Edson Vidal

Saco Cheio Também Estoura

Lembro-me de uma marchinha de carnaval da década de 1.950, cuja letra tinha duplo sentido, mas com um fundo de verdade:
 “Ai, que vida triste tão 
Cruel,
Tem um homem que
apanha papel;
a sua profissão é
um buraco,
Só pode ir pra 
casa,
depois que encher 
o saco!”

Dizer que está de “saco cheio” tempos atrás era uma expressão chula, vulgar, que poucas pessoas ousavam dizer na frente de uma moça ou de uma mulher casada. Hoje, porem, é uma expressão corriqueira de homens, mulheres e até de crianças.

É por isto que faço uso dela para escrever esta crônica. “Saco cheio” no sentido literal não é mais saco do catador de papéis, que na medida em que vai servindo de depósito enche até ficar cheio. Presentemente é sinônimo de impaciência.

É usado quando a pessoa se sente aborrecida e contrariada a ponto de extravasar gritando: “Chega! Estou de saco cheio!” As consequências são imprevisíveis. Há tempos atrás no Tribunal do Júri de nossa capital, foi julgado um senhor idoso, comerciante, que matou um menor, porque este quase que diariamente, quando saia da escola passava na frente da mercearia do réu, e furtava uma das maçãs que ficavam expostas à venda. Cena repetida dezenas de vezes.

Até que um dia o proprietário não aguentando mais aquela situação, fez uso de um revólver e matou o menino. Crime difícil de ser defendido. O Advogado de Defesa habilidoso achou uma maneira sútil de fazer com que os Jurados pudessem se colocar na mesma situação do acusado, para motivar seu gesto extremo.

Quando o Juiz concedeu a palavra para o Advogado de Defesa, este começou saudando os presentes: 
- “ Meritíssimo Juiz Presidente deste Tribunal do Júri; Exmo. Sr. Promotor de Justiça;

“Senhoras e Senhores do Conselho de Sentenças; Funcionários do Poder Judiciário; minhas senhoras e meus senhores”. 

Olhou para o alto, olhou para o réu, fez uma pequena pausa e repetiu a mesma saudação:
- “Meritíssimo Juiz Presidente deste Tribunal do Júri...”.

Depois então fez outra pausa e começou repetindo a mesma saudação:
- “ Meritíssimo Juiz Presidente deste Tribunal do Júri ...”.

E novamente encenou a mesma pausa.

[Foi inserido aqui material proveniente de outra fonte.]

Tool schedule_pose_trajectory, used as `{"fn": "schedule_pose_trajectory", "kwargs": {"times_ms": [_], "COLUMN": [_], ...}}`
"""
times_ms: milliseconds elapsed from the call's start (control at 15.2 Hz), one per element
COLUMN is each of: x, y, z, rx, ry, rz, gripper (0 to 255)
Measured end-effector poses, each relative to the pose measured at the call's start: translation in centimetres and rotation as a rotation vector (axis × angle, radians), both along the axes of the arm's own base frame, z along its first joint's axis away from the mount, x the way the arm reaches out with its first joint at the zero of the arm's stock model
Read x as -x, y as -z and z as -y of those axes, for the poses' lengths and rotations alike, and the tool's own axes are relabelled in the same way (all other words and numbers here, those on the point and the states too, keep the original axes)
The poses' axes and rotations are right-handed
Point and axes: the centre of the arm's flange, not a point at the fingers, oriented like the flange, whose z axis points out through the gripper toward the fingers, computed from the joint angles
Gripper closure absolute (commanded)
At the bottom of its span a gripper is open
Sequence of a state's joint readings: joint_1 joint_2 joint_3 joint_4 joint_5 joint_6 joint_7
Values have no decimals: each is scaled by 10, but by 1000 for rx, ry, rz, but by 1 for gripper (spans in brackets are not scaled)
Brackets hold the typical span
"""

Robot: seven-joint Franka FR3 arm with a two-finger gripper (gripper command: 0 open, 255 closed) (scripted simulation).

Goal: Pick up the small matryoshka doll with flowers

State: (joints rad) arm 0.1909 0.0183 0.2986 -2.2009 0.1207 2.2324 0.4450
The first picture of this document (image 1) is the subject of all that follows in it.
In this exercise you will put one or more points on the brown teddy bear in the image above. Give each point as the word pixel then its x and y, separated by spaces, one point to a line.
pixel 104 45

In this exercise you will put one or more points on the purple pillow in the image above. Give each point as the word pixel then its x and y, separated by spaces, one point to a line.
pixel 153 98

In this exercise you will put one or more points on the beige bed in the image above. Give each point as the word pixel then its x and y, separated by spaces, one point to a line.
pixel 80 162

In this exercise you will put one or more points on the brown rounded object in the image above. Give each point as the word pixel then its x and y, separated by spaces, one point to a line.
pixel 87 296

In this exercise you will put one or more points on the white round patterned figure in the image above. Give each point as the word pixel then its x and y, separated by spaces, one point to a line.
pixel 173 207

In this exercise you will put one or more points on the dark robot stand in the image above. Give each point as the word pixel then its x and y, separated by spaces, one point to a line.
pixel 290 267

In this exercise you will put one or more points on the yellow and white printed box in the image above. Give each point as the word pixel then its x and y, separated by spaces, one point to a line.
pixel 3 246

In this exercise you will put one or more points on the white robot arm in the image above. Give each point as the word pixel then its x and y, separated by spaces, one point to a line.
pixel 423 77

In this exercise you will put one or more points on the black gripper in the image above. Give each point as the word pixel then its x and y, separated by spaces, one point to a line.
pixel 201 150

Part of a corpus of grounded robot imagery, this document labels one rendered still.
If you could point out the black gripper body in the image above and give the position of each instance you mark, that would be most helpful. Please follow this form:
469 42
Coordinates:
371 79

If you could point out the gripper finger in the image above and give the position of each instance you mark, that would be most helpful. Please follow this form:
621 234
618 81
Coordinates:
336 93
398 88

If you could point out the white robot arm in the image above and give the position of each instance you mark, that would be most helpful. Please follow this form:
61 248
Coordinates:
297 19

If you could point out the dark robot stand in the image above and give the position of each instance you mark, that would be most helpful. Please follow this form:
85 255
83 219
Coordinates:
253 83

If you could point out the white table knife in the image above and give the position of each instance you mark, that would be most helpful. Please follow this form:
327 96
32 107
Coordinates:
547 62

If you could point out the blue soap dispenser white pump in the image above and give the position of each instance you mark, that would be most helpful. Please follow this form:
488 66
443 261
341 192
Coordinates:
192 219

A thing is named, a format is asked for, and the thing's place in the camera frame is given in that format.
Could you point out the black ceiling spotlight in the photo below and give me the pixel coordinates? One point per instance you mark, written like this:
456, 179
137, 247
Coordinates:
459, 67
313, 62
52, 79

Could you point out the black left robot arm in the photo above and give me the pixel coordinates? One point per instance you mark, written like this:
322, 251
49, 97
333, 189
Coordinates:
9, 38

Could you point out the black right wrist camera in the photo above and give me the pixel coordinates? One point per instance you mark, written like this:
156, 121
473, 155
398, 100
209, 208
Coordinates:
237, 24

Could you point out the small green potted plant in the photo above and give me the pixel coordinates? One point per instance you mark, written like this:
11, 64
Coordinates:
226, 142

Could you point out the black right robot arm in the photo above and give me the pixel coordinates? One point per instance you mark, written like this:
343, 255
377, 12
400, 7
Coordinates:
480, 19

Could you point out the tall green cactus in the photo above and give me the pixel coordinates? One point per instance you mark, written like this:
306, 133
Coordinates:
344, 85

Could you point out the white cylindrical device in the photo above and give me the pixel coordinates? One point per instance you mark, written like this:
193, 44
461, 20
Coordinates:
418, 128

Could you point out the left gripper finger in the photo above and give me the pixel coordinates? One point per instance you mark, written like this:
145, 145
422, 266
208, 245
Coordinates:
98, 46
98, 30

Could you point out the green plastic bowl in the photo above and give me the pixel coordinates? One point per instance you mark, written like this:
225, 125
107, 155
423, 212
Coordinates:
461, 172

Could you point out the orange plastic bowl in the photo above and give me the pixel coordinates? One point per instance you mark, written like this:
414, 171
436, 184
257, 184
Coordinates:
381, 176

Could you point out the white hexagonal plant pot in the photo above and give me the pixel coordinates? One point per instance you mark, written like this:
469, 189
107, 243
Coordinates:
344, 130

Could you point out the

E com o mesmo timbre de voz, o Advogado repetiu a saudação pelo menos mais umas sete vezes. Foi quando o Promotor não aguentou mais as impertinentes e enfadonhas repetições, dizendo em voz alta:
- O Senhor advogado por acaso quer esgotar nossa paciência? Se foi isso: conseguiu! Estamos cheios!
- De saco cheio? (Perguntou o Advogado)
- Sim! (Respondeu o Promotor).
- Ótimo este era o estado de espírito do acusado quando, não suportando mais a afronta da vítima que lhe furtava uma maçã por dia, levou-o a perder a cabeça. Tal como se sentiu o dr. Promotor ao me interromper de usar da palavra para saudá-los. O acusado agiu mal é verdade, mas foi arrebatado por uma violenta emoção a ponto de praticar o homicídio.

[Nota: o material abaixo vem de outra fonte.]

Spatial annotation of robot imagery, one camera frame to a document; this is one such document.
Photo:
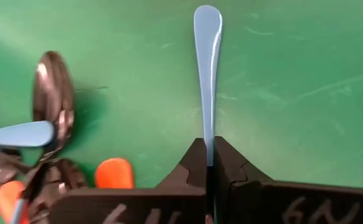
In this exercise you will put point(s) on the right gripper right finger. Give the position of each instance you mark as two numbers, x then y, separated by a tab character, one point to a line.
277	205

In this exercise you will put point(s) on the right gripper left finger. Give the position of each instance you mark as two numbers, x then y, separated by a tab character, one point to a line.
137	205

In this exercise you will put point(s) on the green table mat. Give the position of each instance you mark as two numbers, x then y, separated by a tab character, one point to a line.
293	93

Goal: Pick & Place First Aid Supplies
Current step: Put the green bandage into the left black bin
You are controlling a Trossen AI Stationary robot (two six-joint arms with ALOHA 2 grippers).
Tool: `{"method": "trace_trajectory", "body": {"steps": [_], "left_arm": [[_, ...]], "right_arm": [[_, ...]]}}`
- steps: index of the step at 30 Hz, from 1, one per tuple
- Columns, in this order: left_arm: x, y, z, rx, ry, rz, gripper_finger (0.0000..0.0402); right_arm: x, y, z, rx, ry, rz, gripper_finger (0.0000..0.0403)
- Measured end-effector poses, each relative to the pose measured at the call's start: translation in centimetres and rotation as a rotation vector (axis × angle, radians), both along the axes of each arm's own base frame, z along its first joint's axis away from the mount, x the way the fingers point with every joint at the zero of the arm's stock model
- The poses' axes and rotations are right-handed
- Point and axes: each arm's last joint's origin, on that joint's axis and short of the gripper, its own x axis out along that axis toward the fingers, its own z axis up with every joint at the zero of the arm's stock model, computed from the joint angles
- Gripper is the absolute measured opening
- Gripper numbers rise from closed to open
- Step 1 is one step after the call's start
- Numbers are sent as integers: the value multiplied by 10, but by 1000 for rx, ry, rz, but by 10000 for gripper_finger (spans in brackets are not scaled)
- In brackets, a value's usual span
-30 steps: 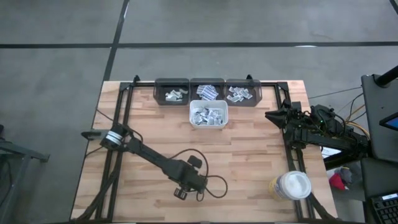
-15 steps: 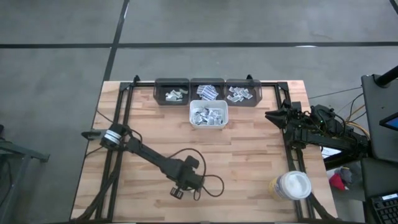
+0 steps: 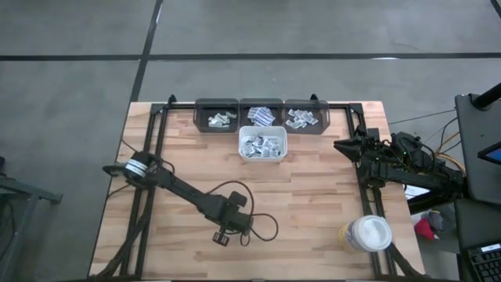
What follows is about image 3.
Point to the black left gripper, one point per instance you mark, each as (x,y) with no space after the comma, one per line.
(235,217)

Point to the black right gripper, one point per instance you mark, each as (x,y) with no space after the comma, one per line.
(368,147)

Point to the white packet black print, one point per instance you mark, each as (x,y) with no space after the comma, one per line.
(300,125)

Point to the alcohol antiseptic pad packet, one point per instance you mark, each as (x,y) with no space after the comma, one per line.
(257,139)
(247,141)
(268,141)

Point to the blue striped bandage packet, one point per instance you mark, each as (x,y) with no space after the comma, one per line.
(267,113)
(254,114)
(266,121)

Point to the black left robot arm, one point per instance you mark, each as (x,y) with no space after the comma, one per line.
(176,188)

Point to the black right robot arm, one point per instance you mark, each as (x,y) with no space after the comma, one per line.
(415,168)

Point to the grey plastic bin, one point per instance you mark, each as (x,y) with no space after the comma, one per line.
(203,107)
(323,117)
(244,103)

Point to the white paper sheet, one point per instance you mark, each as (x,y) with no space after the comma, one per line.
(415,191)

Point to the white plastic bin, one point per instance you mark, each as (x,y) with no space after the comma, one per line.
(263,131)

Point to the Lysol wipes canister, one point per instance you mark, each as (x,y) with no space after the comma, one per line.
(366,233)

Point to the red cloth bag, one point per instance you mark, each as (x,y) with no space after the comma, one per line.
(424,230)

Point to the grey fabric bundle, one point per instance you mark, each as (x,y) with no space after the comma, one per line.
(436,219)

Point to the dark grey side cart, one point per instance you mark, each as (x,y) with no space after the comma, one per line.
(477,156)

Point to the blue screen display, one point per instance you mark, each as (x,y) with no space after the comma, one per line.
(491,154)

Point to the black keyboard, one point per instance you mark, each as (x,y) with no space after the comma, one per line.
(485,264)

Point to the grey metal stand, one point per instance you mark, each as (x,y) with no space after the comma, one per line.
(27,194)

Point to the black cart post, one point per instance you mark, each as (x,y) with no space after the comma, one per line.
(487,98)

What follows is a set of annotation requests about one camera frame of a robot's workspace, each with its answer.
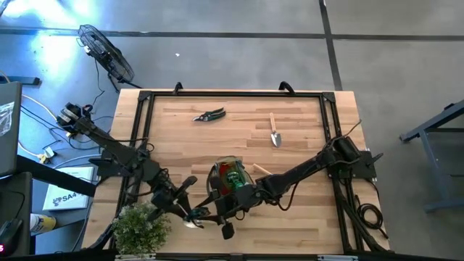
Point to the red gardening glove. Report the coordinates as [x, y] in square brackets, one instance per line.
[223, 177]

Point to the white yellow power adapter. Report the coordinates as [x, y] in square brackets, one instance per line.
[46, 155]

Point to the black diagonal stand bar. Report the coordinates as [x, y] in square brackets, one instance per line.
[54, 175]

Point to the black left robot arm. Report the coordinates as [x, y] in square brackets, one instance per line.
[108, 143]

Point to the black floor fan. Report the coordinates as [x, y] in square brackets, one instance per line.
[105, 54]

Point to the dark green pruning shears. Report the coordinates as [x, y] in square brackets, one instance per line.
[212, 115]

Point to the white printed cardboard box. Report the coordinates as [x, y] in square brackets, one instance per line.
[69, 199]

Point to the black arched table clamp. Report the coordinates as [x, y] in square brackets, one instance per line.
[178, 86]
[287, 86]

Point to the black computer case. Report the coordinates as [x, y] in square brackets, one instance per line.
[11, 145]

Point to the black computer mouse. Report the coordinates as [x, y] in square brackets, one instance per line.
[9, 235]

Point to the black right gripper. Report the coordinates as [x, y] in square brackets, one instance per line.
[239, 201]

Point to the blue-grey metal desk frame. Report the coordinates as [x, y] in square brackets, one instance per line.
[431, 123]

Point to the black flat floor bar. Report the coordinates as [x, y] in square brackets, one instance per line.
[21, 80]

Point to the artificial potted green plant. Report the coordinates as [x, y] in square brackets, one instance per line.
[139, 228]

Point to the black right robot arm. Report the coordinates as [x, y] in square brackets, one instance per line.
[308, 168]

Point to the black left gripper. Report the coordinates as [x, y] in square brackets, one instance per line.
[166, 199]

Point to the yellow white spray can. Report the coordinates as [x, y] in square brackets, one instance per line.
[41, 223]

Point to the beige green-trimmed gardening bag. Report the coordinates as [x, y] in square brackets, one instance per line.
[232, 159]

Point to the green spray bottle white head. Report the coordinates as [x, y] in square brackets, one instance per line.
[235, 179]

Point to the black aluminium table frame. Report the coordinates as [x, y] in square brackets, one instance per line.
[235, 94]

E daí por diante o causídico fez a defesa do réu. Evidente que o mesmo foi condenado, porém com pena menos rigorosa, abaixo do mínimo legal, face à circunstância atenuante da “violenta emoção”.Dito isso, me transporto agora como sendo proprietário de uma casa, no bairro de Santa Cândida, nas imediações do acampamento do MST que acorda toda a manhã, com gritos, apitos e música, o ladrão Luiz Ignácio. Mais de trinta dias esta mesma ladainha para o Macunaíma.

Não foi à toa que um delegado federal, residente no local, ficou de “saco cheio” e invadiu o assentamento para quebrar o aparelho de som. Haja saco! Tenho pena desses moradores que estão sendo incomodados pelas balburdias dos “movimentos sociais”; e o pior de tudo, órfãos do Poder Público inoperante e medroso. Até quando vão suportar tamanho ultraje? Por quê? Porque “saco cheio” tem um dia que estoura...

Atenção: As opiniões dos nossos colunistas, não expressam necessáriamente as opiniões da Revista Ações Legais.